_Exercise prompt_: Please output the data exactly, minus pictures.

Records to process Start Marker

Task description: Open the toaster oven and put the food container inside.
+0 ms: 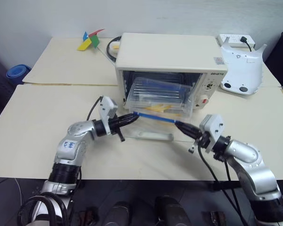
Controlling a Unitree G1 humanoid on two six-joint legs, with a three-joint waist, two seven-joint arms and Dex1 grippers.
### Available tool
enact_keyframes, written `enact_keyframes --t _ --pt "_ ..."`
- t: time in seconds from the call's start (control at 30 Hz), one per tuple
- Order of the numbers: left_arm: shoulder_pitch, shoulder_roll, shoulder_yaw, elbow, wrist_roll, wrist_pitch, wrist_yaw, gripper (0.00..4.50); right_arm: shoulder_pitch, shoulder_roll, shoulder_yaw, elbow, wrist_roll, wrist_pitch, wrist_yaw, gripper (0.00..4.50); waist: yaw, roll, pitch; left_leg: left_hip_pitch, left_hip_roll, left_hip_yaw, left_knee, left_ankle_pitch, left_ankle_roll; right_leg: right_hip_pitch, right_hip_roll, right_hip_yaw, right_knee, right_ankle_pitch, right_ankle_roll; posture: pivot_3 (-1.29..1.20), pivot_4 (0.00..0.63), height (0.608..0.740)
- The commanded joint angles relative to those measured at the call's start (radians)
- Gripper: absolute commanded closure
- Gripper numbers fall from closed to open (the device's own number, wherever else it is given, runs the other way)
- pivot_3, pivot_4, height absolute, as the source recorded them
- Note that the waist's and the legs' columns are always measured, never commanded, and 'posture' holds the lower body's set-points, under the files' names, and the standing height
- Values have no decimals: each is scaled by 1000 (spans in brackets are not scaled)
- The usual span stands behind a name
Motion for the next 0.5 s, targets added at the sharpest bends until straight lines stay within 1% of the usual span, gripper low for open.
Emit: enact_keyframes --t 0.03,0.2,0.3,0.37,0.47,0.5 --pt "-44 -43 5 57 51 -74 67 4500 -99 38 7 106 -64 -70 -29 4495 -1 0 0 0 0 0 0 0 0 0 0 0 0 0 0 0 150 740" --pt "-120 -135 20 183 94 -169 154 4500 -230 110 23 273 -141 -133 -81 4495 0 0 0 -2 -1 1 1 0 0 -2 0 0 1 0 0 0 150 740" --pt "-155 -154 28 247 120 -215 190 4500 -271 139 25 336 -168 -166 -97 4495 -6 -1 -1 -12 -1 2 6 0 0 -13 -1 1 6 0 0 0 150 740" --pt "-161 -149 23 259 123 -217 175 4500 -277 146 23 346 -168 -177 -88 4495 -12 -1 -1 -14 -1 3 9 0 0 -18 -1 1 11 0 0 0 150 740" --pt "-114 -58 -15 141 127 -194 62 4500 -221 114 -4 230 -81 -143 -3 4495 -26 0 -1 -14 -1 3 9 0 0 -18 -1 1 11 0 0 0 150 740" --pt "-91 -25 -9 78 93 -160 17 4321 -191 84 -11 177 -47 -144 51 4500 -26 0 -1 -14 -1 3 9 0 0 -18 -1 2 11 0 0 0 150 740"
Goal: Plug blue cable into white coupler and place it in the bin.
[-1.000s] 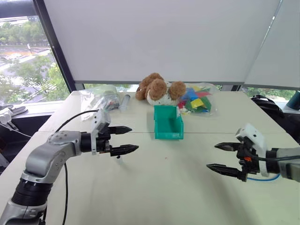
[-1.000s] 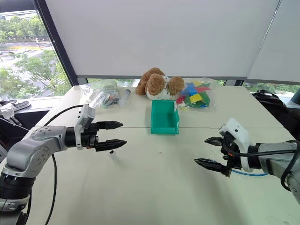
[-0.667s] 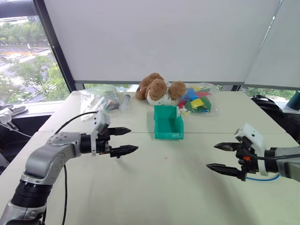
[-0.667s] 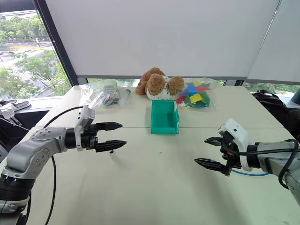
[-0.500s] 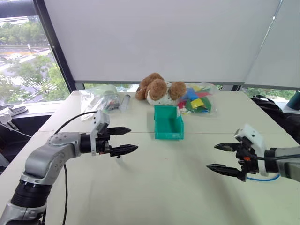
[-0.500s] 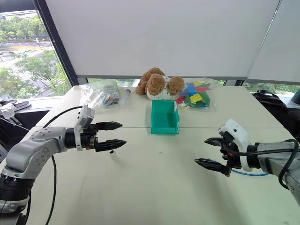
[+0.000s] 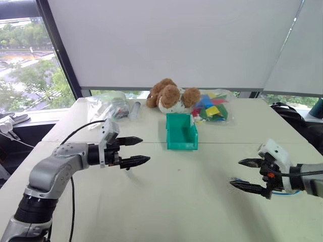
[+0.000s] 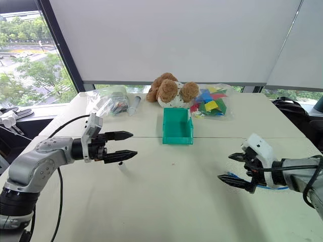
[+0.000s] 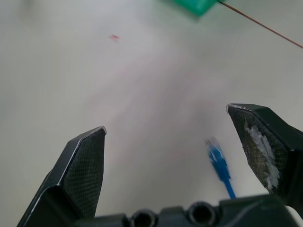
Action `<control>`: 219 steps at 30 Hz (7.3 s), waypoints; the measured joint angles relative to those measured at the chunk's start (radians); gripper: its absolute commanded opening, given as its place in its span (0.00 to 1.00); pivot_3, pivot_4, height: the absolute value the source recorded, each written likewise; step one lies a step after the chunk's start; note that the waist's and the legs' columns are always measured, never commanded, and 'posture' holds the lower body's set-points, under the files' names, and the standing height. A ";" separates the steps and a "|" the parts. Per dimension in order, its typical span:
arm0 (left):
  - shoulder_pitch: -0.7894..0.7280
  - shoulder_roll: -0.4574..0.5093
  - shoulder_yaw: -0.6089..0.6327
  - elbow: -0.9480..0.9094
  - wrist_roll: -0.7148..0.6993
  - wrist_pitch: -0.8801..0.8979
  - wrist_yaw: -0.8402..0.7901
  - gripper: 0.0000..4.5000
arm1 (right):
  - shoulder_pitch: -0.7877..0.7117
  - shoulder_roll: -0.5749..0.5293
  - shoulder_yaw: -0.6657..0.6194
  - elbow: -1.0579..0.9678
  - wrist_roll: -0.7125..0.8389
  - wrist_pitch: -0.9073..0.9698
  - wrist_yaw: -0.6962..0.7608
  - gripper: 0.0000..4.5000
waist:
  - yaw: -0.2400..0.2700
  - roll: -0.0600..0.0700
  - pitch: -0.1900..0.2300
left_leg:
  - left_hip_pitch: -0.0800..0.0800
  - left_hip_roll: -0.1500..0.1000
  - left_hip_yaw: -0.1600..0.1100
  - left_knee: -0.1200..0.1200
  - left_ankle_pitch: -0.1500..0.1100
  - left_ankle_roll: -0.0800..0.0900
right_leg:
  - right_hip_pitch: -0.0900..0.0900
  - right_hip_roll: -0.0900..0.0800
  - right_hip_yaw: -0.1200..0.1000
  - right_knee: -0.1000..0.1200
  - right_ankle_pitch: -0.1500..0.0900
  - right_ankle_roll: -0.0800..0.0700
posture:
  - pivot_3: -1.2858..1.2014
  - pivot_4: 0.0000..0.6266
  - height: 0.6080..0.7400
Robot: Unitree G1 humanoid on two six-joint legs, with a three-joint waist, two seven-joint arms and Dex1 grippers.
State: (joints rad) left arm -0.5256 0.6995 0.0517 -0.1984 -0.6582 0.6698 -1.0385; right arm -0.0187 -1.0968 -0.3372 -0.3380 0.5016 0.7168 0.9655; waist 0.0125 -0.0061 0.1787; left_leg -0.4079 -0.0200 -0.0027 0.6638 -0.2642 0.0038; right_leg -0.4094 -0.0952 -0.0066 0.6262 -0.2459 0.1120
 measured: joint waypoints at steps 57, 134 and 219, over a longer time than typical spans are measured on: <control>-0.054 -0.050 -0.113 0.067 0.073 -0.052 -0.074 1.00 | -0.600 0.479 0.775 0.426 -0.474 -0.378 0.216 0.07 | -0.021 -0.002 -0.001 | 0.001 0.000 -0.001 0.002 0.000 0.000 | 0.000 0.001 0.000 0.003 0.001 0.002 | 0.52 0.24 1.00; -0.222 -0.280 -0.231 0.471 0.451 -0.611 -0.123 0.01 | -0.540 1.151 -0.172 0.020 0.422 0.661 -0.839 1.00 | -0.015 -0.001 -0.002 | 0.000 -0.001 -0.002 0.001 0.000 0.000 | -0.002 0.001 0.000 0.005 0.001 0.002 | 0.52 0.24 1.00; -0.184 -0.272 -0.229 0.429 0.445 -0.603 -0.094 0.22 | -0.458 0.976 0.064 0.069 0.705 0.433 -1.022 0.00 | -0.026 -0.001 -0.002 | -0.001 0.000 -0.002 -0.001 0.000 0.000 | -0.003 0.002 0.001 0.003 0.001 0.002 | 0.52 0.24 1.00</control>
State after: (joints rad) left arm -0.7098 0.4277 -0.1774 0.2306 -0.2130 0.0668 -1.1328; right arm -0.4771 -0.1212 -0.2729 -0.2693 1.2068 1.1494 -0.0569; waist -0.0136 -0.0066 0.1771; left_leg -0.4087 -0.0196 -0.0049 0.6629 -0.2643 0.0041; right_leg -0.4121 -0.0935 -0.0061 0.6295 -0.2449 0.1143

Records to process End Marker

_Response area_:
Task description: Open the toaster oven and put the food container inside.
+0 ms: 
Controlling a Unitree G1 humanoid on two six-joint legs, with a three-joint waist, two seven-joint arms and Dex1 grippers.
### Available tool
enact_keyframes, written `enact_keyframes --t _ --pt "_ ..."`
- t: time in seconds from the call's start (control at 30 Hz), one per tuple
- Order of the numbers: left_arm: shoulder_pitch, shoulder_roll, shoulder_yaw, elbow, wrist_roll, wrist_pitch, wrist_yaw, gripper (0.00..4.50); right_arm: shoulder_pitch, shoulder_roll, shoulder_yaw, elbow, wrist_roll, wrist_pitch, wrist_yaw, gripper (0.00..4.50); waist: yaw, roll, pitch; left_leg: left_hip_pitch, left_hip_roll, left_hip_yaw, left_knee, left_ankle_pitch, left_ankle_roll; right_leg: right_hip_pitch, right_hip_roll, right_hip_yaw, right_knee, right_ankle_pitch, right_ankle_roll; posture: pivot_3 (-1.29..1.20), pivot_4 (0.00..0.63), height (0.608..0.740)
- The commanded joint angles relative to those measured at the call's start (radians)
- Gripper: absolute commanded closure
- Gripper numbers fall from closed to open (the device's own number, wherever else it is given, runs the other way)
- pivot_3, pivot_4, height absolute, as the source recorded them
- Note that the waist's and the legs' columns are always measured, never commanded, and 'posture' holds the lower body's set-points, under the files' names, and the standing height
- Values have no decimals: each is scaled by 1000 (spans in brackets are not scaled)
- The usual span stands behind a name
Motion for the next 0.5 s, targets added at the sharpest bends until straight lines stay within 1% of the usual span, gripper low for open.
Emit: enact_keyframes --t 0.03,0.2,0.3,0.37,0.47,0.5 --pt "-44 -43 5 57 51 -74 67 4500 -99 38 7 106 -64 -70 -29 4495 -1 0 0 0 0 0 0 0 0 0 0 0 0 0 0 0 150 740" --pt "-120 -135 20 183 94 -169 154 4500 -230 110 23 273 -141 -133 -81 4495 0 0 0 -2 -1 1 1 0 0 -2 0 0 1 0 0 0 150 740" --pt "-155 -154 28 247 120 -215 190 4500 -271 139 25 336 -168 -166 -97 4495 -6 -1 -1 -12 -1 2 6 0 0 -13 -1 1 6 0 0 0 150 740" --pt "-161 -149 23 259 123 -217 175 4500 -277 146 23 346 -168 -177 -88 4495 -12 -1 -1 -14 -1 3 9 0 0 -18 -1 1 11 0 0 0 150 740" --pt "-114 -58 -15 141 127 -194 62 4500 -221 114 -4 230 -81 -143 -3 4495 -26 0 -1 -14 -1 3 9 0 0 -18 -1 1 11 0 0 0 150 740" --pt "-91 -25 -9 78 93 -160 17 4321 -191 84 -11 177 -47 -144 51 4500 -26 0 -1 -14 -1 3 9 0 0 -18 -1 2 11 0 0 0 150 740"
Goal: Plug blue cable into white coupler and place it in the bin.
[-1.000s] 
[-1.000s] 
[-0.667s] 
[-0.667s] 
[-0.500s] 
[-0.500s] 
[+0.000s] 
[+0.000s] 
[+0.000s] 
Action `<control>`: 219 steps at 30 Hz (7.3 s), waypoints; the measured joint angles relative to those measured at the chunk's start (radians); gripper: its absolute commanded opening, given as its place in its span (0.00 to 1.00); pivot_3, pivot_4, height: the absolute value the source recorded, each written likewise; step one lies a step after the chunk's start; note that the waist's and the legs' columns are always measured, never commanded, and 'posture' holds the lower body's set-points, under the files' names, and the standing height. A ";" separates the steps and a "|" the parts. Per dimension in order, its typical span:
arm0 (left):
  - shoulder_pitch: -0.7894..0.7280
  - shoulder_roll: -0.4574..0.5093
  - shoulder_yaw: -0.6089..0.6327
  - elbow: -0.9480..0.9094
  - wrist_roll: -0.7148..0.6993
  - wrist_pitch: -0.8801..0.8979
  - wrist_yaw: -0.8402..0.7901
  - gripper: 0.0000..4.5000
arm1 (right):
  - shoulder_pitch: -0.7877..0.7117
  - shoulder_roll: -0.5749..0.5293
  - shoulder_yaw: -0.6657..0.6194
  - elbow: -1.0579..0.9678
  - wrist_roll: -0.7125..0.8389
  - wrist_pitch: -0.9073..0.9698
  - wrist_yaw: -0.6962..0.7608
  - gripper: 0.0000..4.5000
waist:
  - yaw: -0.2400..0.2700
  - roll: -0.0600..0.0700
  - pitch: -0.1900..0.2300
left_leg:
  - left_hip_pitch: -0.0800..0.0800
  - left_hip_roll: -0.1500..0.1000
  - left_hip_yaw: -0.1600..0.1100
  - left_knee: -0.1200..0.1200
  - left_ankle_pitch: -0.1500..0.1100
  - left_ankle_roll: -0.0800..0.0900
right_leg:
  - right_hip_pitch: -0.0900..0.0900
  - right_hip_roll: -0.0900..0.0800
  - right_hip_yaw: -0.1200..0.1000
  - right_knee: -0.1000..0.1200
  - right_ankle_pitch: -0.1500..0.0900
  - right_ankle_roll: -0.0800..0.0700
posture:
  - pivot_3: -1.2858..1.2014
  - pivot_4: 0.0000..0.6266
  - height: 0.6080..0.7400
Robot: Unitree G1 humanoid on two six-joint legs, with a three-joint waist, two seven-joint arms and Dex1 grippers.
State: (joints rad) left arm -0.5256 0.6995 0.0517 -0.1984 -0.6582 0.6698 -1.0385; right arm -0.0187 -1.0968 -0.3372 -0.3380 0.5016 0.7168 0.9655; waist 0.0125 -0.0061 0.1787; left_leg -0.4079 -0.0200 -0.0027 0.6638 -0.2642 0.0038; right_leg -0.4094 -0.0952 -0.0066 0.6262 -0.2459 0.1120
 measured: joint waypoints at steps 57, 134 and 219, over a longer time than typical spans are measured on: <control>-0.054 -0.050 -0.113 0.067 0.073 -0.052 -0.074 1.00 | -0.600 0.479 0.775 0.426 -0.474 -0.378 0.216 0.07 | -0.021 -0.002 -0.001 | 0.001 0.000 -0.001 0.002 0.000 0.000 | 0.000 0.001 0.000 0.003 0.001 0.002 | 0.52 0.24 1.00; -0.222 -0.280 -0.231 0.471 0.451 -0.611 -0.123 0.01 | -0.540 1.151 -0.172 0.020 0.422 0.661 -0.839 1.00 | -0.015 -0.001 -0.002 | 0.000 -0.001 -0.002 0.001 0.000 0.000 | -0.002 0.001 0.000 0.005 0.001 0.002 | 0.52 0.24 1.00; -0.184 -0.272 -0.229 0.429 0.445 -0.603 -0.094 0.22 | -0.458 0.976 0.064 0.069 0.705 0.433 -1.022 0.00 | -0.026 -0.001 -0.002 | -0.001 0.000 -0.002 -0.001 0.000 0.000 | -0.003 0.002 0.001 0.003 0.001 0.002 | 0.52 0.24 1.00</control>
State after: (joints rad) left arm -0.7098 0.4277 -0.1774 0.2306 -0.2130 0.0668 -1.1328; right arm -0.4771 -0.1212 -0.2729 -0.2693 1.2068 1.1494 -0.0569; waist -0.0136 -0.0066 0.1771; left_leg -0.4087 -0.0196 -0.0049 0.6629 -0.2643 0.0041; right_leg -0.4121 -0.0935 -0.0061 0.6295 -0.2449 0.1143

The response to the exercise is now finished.